Hot hatches should be designed for maximum driving pleasure, and the Astra SRi Turbo does not disappoint. Lose yourself in the music the engine creates — a harmonious distortion of force-fed cylinders and exhaust resonance that rises quickly until punctuated by a faint hint of blow-off valve as you snatch another one of the six gears. It doesn’t have the annoying turbo whistle that the Ford Focus XR5 has, but it does have the punch. The gearshift action could be slightly shorter, but is precise and slick enough to make quick changes to keep that turbo spinning.

Using the inbuilt stopwatch you could attempt a 0-100kph measurement. I would guess a low seven-second pass — good, but not enough to leave you uttering expletives like a Detroit rapper.

The tasty sports pedals are not quite set up right for efficient heel-toe action on the downshifts you’ll want to make on your favourite piece of winding blacktop, so be careful bringing that clutch back up under brakes that the engine braking doesn’t unsettle the car too much.

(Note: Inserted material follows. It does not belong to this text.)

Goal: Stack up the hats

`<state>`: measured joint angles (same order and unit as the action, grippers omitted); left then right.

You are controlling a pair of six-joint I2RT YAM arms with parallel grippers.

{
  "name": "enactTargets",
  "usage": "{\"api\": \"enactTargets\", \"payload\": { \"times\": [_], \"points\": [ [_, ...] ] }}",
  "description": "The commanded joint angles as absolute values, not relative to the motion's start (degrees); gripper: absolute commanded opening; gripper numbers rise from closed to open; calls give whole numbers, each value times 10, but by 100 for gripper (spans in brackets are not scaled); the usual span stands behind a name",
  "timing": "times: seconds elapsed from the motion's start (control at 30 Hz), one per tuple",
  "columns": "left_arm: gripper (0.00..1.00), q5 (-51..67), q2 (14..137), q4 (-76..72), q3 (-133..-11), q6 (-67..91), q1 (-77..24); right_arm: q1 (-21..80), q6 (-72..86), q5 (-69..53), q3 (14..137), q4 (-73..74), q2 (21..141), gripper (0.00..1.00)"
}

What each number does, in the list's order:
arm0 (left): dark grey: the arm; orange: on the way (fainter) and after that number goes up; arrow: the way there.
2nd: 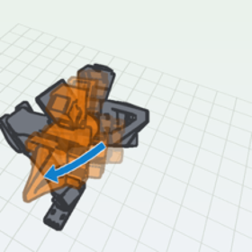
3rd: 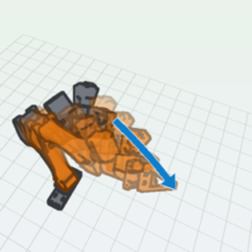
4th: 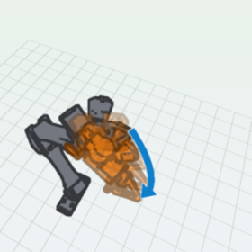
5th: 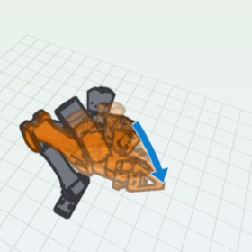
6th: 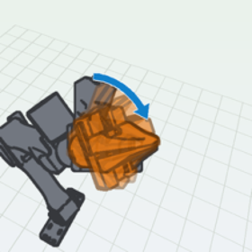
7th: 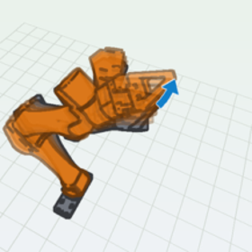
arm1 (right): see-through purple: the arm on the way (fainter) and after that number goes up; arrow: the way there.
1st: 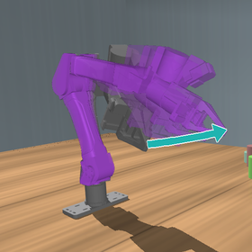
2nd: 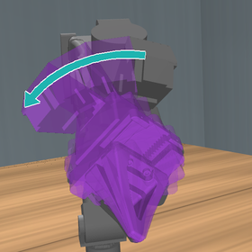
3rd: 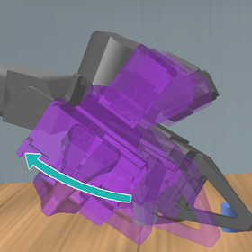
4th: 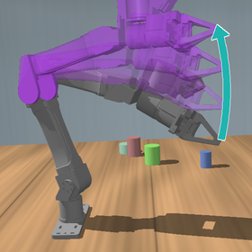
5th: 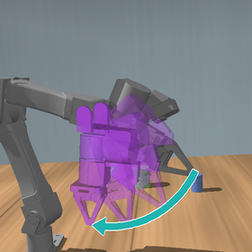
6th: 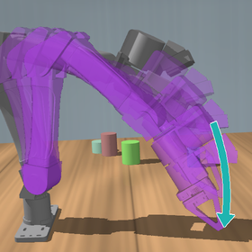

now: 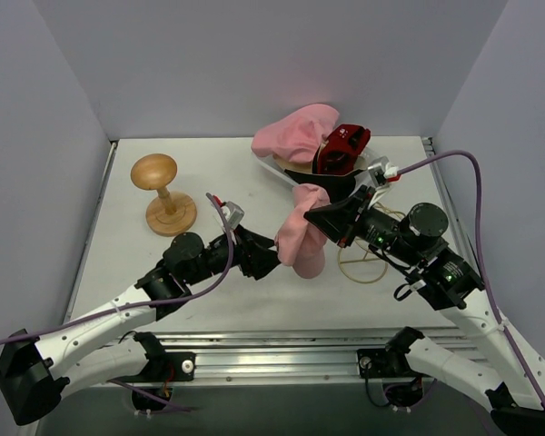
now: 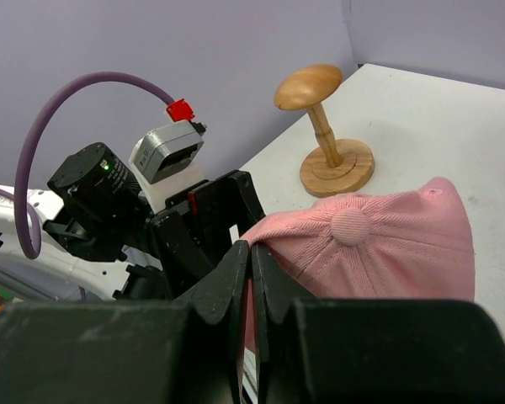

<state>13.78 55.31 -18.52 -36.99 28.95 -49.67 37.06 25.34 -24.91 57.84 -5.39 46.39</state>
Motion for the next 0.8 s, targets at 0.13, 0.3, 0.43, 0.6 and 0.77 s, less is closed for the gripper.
{"api": "enactTargets", "payload": {
  "times": [0.13, 0.3, 0.43, 0.6, 0.77],
  "points": [
    [59, 101, 562, -203, -403, 276, -495, 381, 253, -264, 574, -94, 462, 0],
    [3, 84, 580, -185, -433, 277, -495, 381, 248, -257, 556, -97, 461, 0],
    [2, 51, 584, -145, -453, 272, -496, 382, 239, -250, 549, -95, 468, 0],
    [2, -64, 552, -81, -465, 274, -494, 382, 222, -210, 555, -105, 491, 0],
    [2, -148, 541, -30, -512, 250, -489, 383, 214, -226, 667, -122, 609, 0]
  ]
}}
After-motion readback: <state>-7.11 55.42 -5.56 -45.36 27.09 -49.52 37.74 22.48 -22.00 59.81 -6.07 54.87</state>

Not that it should have too much effect because the Astra SRi comes with Electronic Stability Program (ESP) as standard, which controls the brake force to each wheel in the event of a skid, correcting ham-fisted over-enthusiastic cornering.

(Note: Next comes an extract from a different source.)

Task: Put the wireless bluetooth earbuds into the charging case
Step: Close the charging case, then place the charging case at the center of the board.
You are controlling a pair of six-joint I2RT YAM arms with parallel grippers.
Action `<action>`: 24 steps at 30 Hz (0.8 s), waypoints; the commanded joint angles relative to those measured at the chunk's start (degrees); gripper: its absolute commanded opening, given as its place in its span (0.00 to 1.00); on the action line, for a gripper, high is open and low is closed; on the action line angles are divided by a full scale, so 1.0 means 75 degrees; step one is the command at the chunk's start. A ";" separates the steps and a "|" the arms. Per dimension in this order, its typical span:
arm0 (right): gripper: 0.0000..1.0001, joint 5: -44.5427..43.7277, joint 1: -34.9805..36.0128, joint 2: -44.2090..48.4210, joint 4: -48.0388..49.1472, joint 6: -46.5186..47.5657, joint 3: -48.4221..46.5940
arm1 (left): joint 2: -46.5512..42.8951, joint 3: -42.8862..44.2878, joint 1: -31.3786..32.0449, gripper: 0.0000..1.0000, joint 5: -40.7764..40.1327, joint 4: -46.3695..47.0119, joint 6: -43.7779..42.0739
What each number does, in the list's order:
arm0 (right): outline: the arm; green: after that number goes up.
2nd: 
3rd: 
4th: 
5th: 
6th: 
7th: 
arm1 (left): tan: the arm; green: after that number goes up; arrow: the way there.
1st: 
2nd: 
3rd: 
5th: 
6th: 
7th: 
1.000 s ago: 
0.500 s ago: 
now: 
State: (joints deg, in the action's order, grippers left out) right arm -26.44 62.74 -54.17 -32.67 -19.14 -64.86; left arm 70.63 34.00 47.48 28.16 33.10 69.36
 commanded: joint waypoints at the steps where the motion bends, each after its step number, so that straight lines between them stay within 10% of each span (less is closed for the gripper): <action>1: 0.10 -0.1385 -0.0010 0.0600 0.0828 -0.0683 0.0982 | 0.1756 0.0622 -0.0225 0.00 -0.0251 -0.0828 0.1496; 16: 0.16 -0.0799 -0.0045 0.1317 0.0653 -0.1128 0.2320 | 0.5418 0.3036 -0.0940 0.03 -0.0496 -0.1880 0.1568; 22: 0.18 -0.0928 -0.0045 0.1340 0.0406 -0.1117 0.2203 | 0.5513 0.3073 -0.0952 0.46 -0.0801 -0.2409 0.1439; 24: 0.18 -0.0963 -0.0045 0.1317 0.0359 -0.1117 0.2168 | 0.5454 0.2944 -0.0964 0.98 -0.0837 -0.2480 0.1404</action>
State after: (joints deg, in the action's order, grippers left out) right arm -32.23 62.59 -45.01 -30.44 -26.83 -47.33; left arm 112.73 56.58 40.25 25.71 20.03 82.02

You really have to push the SRi Turbo into a corner to invoke this, though. The 225/40ZR18 tyres stretched around 18-inch five-spoke alloys bite hard into the tarmac. On the other side of the corner traction control stops the fronts from spinning up. Couple this with the IDS+ (Interactive Driving System Plus) sports chassis pack with Continuous Damping Control and there’s some joy to be had switching directions.

Now, I’m assuming that the ‘Sport’ button on the dashboard somehow changes the car’s attitude but, unlike the Mercedes-Benz C320 CDi I collected after the Astra, which has a similar sport button, I couldn’t detect it. The IDS+ system works towards reducing body roll, and if the Sport button accentuates this, it’s subtle, because it already seemed to be working fine.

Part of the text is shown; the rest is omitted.